Tygodnik "Wprost", w niezwykle sensacyjnym tonie, opisał kulisy dymisji szefa MON, Antoniego Macierewicza. Według samego zainteresowanego były to jednak kulisy nieprawdziwe, co w dość zabawny sposób dał do zrozumienia na Twitterze. 

Mowa o artykule zatytułowanym  "Jak Kaczyński stracił zaufanie do szefa MON i dlaczego Morawiecki nie chciał go w rządzie". Tekst został opublikowany w najnowszym numerze tygodnika "Wprost". W artykule przytoczone zostały plotki krążące w klubie parlamentarnym PiS, dotyczące "kwitów Macierewicza". Od czasu dymisji szefa MON w mediach pojawiają się sugestie, że Macierewicz dysponuje materiałami obciążającymi premiera Mateusza Morawieckiego oraz jego ojca, Marszałka Seniora Kornela Morawieckiego. "Kwity" na Morawieckich miał posiadać jeden z dawnych świadków komisji orlenowskiej, Andrzej Czyżewski, który posądzał obecniego szefa rządu oraz jego ojca o "związki ze służbami specjalnymi".
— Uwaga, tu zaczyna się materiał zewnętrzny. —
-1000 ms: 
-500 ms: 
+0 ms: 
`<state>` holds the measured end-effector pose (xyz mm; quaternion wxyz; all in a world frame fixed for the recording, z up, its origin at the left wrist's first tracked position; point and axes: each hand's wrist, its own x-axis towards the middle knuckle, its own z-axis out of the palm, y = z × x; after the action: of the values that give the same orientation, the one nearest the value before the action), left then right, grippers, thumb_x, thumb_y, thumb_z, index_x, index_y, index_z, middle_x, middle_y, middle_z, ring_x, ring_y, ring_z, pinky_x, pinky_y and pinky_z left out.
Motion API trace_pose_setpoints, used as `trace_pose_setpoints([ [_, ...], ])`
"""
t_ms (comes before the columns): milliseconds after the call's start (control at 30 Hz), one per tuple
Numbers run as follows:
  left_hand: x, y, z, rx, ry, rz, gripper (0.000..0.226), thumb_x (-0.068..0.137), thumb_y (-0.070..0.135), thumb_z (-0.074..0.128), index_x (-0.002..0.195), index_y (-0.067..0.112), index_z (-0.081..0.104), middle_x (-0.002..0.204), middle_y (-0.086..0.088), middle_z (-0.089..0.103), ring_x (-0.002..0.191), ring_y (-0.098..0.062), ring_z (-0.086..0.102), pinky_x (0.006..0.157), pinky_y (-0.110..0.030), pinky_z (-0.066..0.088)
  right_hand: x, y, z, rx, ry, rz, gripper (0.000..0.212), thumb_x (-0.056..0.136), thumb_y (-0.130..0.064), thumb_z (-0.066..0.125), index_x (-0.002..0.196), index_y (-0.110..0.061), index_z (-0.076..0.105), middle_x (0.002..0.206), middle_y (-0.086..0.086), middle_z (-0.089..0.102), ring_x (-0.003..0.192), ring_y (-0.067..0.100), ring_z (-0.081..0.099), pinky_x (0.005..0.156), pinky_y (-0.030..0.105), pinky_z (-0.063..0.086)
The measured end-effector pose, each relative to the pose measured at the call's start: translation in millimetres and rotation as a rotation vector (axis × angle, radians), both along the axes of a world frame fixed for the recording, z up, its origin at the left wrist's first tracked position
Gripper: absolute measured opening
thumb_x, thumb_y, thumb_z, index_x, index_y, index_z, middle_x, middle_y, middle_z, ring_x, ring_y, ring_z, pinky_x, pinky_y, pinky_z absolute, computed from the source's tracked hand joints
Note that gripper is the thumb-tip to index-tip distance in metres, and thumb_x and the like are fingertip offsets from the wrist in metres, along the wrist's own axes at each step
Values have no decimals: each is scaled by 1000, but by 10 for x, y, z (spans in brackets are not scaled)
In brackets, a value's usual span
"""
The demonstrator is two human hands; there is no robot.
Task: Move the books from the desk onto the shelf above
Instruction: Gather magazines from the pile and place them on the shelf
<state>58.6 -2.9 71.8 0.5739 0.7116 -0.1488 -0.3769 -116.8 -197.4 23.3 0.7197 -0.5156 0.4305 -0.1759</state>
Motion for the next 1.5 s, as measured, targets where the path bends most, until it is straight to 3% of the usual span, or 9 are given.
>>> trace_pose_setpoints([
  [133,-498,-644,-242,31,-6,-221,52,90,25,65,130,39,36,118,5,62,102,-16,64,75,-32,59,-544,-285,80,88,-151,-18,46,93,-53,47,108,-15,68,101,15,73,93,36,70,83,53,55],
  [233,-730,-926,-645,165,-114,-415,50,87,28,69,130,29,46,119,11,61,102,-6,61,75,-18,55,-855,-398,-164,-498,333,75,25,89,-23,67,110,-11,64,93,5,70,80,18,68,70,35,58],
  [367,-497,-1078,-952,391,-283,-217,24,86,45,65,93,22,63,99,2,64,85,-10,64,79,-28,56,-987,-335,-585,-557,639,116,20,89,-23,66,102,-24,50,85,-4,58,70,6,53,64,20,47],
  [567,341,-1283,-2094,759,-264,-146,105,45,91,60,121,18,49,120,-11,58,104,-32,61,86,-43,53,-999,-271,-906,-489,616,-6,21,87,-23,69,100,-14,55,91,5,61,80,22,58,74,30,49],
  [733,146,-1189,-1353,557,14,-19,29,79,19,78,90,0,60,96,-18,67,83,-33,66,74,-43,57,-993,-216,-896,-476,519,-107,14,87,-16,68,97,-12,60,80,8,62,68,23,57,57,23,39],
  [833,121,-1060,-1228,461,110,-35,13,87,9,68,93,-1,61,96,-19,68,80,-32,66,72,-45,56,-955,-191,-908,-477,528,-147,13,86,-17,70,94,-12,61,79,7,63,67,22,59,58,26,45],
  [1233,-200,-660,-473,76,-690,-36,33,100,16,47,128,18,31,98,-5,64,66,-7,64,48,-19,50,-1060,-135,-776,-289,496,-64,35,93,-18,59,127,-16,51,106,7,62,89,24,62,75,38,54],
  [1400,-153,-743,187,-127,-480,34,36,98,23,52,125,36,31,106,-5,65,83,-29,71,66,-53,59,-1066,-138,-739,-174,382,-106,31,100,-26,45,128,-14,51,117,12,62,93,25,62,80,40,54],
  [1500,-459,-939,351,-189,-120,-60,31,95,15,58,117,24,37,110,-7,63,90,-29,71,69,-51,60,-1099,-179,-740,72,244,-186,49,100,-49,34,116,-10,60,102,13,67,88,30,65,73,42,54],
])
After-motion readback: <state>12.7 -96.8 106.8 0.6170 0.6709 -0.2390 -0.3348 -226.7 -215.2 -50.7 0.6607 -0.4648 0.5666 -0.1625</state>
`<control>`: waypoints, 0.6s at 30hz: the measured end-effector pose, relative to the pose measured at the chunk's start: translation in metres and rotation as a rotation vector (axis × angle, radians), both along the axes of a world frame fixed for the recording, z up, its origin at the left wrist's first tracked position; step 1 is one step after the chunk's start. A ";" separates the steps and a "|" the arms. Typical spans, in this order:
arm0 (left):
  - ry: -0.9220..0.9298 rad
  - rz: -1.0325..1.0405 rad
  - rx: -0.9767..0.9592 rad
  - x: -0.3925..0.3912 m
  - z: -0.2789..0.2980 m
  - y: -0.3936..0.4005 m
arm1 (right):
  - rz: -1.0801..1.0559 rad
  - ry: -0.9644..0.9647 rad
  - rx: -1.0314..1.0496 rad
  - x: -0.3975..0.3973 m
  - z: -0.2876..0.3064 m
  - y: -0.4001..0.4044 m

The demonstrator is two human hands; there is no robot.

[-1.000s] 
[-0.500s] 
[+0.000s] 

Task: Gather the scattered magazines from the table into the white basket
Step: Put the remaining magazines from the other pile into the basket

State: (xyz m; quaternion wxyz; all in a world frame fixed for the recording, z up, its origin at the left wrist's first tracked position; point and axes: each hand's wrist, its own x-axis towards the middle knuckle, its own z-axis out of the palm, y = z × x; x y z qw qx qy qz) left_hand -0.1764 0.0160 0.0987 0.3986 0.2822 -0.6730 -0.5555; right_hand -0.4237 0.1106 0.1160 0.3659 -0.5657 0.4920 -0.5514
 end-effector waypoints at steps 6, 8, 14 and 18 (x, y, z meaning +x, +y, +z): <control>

Czyżewski przekonywał, że ma dokumenty, które to potwierdzają, pochodzące z niemieckiej instytucji lustracyjnej tzw. Urzędu Gaucka. Materiały miały trafić właśnie w ręce bułego już ministra obrony narodowej. W artykule pojawiają się informacje, że Antoni Macierewicz, już przed zmianą na stanowisku premiera, miał grać aktami komunistycznych służb specjalnych na temat Morawieckich. W ostateczności miało to spowodować jego dymisję.

Były szef MON odpowiedział dość ciekawie i zabawnie. Tweet Macierewicza z parafrazą wiersza Jana Brzechwy, "Na wyspach Bergamutach", robi furorę w mediach społecznościowych! 

"Uczone są łososie W pomidorowym sosie I tresowane szczury Na szczycie szklanej góry, Jest #Wprost z mądrościami dwiema I tylko… prawdy nie ma"- napisał polityk.